# [WORK ORDER]
Copy every record that follows, word for word.

BEGIN

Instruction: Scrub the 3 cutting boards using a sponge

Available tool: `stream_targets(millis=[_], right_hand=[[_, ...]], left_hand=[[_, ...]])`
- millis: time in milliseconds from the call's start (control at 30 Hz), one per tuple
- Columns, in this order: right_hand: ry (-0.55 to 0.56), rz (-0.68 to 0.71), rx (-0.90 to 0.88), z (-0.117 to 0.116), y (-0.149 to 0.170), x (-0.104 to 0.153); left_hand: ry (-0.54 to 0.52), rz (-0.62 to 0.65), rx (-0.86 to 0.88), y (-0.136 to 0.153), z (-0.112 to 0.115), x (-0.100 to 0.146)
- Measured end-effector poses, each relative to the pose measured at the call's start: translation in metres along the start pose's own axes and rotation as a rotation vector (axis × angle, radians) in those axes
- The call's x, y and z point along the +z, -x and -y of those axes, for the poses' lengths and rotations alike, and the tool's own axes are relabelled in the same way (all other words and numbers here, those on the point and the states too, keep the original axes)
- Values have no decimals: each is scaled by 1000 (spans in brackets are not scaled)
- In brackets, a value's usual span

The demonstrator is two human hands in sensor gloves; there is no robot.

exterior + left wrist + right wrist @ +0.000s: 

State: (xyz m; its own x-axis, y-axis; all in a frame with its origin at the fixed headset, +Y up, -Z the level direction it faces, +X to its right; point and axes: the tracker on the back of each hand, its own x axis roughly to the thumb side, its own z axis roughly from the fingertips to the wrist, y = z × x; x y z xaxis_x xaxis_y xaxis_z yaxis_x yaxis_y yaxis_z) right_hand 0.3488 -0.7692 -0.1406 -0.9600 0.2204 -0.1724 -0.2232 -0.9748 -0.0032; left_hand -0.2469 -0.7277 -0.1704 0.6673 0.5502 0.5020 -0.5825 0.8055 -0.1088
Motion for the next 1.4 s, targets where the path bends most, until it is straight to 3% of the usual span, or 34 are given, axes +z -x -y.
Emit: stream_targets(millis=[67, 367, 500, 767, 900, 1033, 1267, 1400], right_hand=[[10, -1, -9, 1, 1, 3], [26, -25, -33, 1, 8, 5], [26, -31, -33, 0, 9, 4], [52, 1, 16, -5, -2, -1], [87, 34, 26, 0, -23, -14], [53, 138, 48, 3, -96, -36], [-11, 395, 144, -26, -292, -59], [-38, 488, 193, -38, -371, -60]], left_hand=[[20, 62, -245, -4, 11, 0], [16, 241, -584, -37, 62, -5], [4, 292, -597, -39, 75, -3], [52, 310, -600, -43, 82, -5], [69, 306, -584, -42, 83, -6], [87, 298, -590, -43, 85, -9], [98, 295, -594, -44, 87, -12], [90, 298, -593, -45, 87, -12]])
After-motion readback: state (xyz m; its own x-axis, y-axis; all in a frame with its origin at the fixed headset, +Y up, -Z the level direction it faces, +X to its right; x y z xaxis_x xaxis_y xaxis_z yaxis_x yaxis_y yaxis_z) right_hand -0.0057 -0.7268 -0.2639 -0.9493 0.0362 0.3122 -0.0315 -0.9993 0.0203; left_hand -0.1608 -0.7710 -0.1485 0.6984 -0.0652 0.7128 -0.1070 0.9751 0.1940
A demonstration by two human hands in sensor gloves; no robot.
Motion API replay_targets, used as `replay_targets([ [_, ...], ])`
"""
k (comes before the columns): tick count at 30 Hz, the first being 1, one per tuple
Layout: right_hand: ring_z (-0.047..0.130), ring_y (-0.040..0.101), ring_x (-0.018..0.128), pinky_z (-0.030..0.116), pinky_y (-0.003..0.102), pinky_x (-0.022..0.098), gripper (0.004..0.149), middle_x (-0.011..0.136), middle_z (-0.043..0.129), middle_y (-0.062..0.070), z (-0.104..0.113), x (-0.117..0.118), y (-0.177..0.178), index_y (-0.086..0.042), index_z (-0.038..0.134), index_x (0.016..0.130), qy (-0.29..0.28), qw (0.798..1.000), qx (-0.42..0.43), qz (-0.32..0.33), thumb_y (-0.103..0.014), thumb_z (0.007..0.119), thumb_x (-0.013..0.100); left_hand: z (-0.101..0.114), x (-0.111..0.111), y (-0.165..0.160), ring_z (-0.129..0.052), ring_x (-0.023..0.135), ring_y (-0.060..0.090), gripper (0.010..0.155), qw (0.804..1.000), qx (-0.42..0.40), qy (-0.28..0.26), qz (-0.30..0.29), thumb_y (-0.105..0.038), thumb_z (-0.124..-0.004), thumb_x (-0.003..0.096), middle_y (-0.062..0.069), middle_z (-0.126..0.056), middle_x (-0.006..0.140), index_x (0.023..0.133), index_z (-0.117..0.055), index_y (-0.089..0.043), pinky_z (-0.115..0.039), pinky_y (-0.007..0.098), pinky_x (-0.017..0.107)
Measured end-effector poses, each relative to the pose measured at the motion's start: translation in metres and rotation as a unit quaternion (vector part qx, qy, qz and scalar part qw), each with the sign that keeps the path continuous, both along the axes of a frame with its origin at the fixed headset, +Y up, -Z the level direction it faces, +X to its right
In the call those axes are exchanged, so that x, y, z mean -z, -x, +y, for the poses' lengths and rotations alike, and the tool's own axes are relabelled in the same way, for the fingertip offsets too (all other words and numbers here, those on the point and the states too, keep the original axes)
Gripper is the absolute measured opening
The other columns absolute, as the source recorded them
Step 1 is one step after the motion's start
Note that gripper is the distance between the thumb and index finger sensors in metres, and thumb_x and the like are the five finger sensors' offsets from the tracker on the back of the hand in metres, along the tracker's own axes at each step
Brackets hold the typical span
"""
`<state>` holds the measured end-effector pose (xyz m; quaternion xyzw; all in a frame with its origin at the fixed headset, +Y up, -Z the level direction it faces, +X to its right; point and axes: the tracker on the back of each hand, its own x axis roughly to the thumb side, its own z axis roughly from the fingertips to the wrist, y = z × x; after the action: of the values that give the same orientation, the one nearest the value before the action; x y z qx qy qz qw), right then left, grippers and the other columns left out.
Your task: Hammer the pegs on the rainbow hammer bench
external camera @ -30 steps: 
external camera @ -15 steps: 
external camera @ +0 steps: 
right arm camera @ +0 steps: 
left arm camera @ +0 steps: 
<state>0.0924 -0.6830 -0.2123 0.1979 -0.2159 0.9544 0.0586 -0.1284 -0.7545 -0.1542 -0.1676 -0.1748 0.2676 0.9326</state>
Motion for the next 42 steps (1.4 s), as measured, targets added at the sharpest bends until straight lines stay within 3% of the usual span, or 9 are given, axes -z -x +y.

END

# [TASK RESPONSE]
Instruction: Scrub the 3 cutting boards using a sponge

Available tool: `stream_targets(millis=[_], right_hand=[[_, ...]], left_hand=[[_, ...]])`
- millis: time in milliseconds from the call's start (control at 30 Hz), one per tuple
- Columns, in this order: right_hand: ry (-0.55 to 0.56), rz (-0.68 to 0.71), rx (-0.90 to 0.88), z (-0.117 to 0.116), y (-0.149 to 0.170), x (-0.104 to 0.153); left_hand: ry (-0.54 to 0.52), rz (-0.62 to 0.65), rx (-0.86 to 0.88), y (-0.136 to 0.153), z (-0.112 to 0.115), x (-0.100 to 0.146)
- Measured end-effector poses, each relative to the pose measured at the call's start: translation in metres along the start pose's own axes and rotation as a rotation vector (axis × angle, radians) in those axes
- The call's x, y and z point along the +z, -x and -y of those axes, for the poses' lengths and rotations alike, and the tool's own axes are relabelled in the same way (all other words and numbers here, those on the point and the states too, keep the original axes)
- Values have no decimals: each is scaled by 1000 (spans in brackets are not scaled)
- In brackets, a value's usual span

The demonstrator is two human hands in sensor gloves; there is no robot.

exterior + left wrist + right wrist @ +0.000s: 

State: (xyz m; its own x-axis, y-axis; all in a frame with its origin at the fixed headset, +Y up, -Z the level direction it faces, +X to its right; point and axes: the tracker on the back of each hand, its own x axis roughly to the thumb side, its own z axis roughly from the fingertips to the wrist, y = z × x; x y z xaxis_x xaxis_y xaxis_z yaxis_x yaxis_y yaxis_z) right_hand 0.3488 -0.7692 -0.1406 -0.9600 0.2204 -0.1724 -0.2232 -0.9748 -0.0032; left_hand -0.2469 -0.7277 -0.1704 0.6673 0.5502 0.5020 -0.5825 0.8055 -0.1088
Motion for the next 1.4 s, targets where the path bends most, until it is straight to 3% of the usual span, or 34 are given, axes +z -x -y.
Emit: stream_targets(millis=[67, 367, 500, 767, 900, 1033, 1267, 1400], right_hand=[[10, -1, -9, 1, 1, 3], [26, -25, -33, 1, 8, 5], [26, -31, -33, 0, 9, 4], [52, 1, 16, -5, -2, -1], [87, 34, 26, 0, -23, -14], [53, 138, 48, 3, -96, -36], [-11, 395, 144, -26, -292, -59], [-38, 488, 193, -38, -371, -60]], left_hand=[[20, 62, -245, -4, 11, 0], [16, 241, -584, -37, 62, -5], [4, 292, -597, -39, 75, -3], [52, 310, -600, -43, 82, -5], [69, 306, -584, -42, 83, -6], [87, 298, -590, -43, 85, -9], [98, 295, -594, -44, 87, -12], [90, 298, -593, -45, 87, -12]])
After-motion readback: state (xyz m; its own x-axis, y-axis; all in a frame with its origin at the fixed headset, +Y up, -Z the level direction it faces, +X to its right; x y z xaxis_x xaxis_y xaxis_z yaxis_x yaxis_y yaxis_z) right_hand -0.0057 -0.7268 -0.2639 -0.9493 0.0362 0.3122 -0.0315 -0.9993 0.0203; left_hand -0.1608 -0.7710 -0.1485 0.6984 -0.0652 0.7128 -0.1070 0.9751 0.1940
A demonstration by two human hands in sensor gloves; no robot.
Motion API replay_targets, used as `replay_targets([ [_, ...], ])`
"""
k (comes before the columns): tick count at 30 Hz, the first being 1, one per tuple
Layout: right_hand: ring_z (-0.047..0.130), ring_y (-0.040..0.101), ring_x (-0.018..0.128), pinky_z (-0.030..0.116), pinky_y (-0.003..0.102), pinky_x (-0.022..0.098), gripper (0.004..0.149), middle_x (-0.011..0.136), middle_z (-0.043..0.129), middle_y (-0.062..0.070), z (-0.104..0.113), x (-0.117..0.118), y (-0.177..0.178), index_y (-0.086..0.042), index_z (-0.038..0.134), index_x (0.016..0.130), qy (-0.29..0.28), qw (0.798..1.000), qx (-0.42..0.43), qz (-0.32..0.33), thumb_y (-0.103..0.014), thumb_z (0.007..0.119), thumb_x (-0.013..0.100); left_hand: z (-0.101..0.114), x (-0.111..0.111), y (-0.165..0.160), ring_z (-0.129..0.052), ring_x (-0.023..0.135), ring_y (-0.060..0.090), gripper (0.010..0.155), qw (0.804..1.000), qx (-0.42..0.40), qy (-0.28..0.26), qz (-0.30..0.29), thumb_y (-0.105..0.038), thumb_z (-0.124..-0.004), thumb_x (-0.003..0.096), middle_y (-0.062..0.069), middle_z (-0.126..0.056), middle_x (-0.006..0.140), index_x (0.023..0.133), index_z (-0.117..0.055), index_y (-0.089..0.043), pinky_z (-0.115..0.039), pinky_y (-0.007..0.098), pinky_x (-0.017..0.107)
Measured end-effector poses, each relative to the pose measured at the motion's start: translation in metres and rotation as a unit quaternion (vector part qx, qy, qz and scalar part qw), each with the sign that keeps the path continuous, both along the axes of a frame with its origin at the fixed headset, +Y up, -Z the level direction it faces, +X to its right
In the call those axes are exchanged, so that x, y, z mean -z, -x, +y, for the poses' lengths and rotations alike, and the tool's own axes are relabelled in the same way, for the fingertip offsets too (all other words and numbers here, those on the point and the states too, keep the original axes)
Gripper is the absolute measured opening
The other columns absolute, as the source recorded them
Step 1 is one step after the motion's start
Note that gripper is the distance between the thumb and index finger sensors in metres, and thumb_x and the like are the five finger sensors' offsets from the tracker on the back of the hand in metres, along the tracker's own axes at each step
Brackets hold the typical span
"""
`<state>` holds the measured end-effector pose (xyz m; quaternion xyzw; all in a frame with its origin at the fixed headset, +Y up, -Z the level direction it faces, +X to its right; point and axes: the tracker on the back of each hand, its own x axis roughly to the thumb side, its own z axis roughly from the fingertips to the wrist, y = z × x; after the action: of the values that give the same orientation, the one nearest the value before the action; x y z qx qy qz qw), right then left, grippers and the other columns left out.
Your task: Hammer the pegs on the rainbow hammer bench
external camera @ -30 steps: 
external camera @ -15 steps: 
external camera @ +0 steps: 
right arm camera @ +0 steps: 
left arm camera @ +0 steps: 
<state>0.0924 -0.6830 -0.2123 0.1979 -0.2159 0.9544 0.0586 -0.1284 -0.7545 -0.1542 -0.1676 -0.1748 0.2676 0.9326</state>
Motion for the next 42 steps (1.4 s), as measured, targets added at the sharpest bends until straight lines stay within 3% of the usual span, or 9 are given, axes -z -x +y.

The required output has been given in full.